ABOUT THIS TASK ▸
Please keep to the lines below from the one with "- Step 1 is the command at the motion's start" through the one with "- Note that", and restate them word for word, ends included.

THE DATA ▸
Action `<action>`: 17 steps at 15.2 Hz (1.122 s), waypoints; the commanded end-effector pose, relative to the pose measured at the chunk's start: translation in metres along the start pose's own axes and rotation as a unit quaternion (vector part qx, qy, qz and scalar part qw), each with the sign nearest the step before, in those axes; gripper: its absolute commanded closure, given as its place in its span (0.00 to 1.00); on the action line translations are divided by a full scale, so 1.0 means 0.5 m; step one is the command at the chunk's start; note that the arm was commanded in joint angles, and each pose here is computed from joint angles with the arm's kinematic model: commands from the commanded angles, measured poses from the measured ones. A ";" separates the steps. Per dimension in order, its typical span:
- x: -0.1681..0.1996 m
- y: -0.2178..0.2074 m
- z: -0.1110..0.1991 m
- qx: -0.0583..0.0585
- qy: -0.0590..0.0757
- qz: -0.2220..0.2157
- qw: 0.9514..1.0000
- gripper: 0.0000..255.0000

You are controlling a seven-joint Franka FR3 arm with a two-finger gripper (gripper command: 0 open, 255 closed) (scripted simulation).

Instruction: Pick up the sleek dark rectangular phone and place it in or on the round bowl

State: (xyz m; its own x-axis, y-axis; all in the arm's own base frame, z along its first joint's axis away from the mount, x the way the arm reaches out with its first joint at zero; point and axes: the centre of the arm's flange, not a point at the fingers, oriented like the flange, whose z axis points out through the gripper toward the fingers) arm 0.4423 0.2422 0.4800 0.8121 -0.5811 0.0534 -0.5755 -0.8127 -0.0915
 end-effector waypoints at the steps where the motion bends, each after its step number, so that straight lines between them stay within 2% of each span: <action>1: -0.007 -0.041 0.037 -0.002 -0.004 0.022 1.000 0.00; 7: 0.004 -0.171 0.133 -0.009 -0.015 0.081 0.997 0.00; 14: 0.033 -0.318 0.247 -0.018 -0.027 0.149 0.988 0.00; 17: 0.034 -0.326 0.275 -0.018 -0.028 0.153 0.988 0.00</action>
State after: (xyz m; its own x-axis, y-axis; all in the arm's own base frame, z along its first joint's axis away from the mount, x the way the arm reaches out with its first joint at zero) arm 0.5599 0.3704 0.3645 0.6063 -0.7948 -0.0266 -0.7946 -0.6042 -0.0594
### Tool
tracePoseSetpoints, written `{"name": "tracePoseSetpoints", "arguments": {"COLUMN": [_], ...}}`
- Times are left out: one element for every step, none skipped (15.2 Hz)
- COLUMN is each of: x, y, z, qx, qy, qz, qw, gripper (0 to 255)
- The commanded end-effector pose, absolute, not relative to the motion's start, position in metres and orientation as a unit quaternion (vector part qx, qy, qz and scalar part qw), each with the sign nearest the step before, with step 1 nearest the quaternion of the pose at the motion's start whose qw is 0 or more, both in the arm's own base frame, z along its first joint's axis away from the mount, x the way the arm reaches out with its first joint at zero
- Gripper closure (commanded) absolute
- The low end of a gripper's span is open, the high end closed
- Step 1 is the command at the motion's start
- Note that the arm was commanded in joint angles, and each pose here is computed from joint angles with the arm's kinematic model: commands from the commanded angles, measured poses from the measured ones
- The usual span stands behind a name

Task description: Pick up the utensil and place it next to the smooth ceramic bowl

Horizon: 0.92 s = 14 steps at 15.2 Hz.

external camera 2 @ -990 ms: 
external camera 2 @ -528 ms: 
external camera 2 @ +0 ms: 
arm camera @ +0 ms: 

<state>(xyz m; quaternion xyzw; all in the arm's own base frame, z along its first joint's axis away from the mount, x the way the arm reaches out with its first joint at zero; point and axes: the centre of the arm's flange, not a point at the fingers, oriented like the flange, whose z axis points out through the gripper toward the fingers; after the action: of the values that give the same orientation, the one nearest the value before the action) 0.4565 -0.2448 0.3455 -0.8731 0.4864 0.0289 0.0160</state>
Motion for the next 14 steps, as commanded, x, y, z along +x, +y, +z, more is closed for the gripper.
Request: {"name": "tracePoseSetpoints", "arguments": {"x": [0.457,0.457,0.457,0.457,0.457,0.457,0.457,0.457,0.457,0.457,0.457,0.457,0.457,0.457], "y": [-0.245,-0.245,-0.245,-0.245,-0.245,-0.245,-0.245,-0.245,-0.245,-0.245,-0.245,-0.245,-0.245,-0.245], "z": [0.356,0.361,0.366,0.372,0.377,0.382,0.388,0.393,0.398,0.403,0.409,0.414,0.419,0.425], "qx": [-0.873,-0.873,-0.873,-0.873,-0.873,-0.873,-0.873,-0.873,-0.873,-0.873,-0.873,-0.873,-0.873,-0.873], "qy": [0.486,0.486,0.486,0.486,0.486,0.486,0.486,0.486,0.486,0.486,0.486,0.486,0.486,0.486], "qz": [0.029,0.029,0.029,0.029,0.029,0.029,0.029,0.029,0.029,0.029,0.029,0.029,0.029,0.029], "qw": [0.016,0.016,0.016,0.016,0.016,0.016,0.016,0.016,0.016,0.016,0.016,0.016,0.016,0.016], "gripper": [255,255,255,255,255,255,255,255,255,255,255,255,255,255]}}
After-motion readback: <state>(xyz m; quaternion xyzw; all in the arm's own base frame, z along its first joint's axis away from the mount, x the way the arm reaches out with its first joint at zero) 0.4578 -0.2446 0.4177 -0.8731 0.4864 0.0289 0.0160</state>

YOUR RESPONSE ▸
- Step 1 is the command at the motion's start
- Note that the arm was commanded in joint angles, and each pose here is computed from joint angles with the arm's kinematic model: commands from the commanded angles, measured poses from the measured ones

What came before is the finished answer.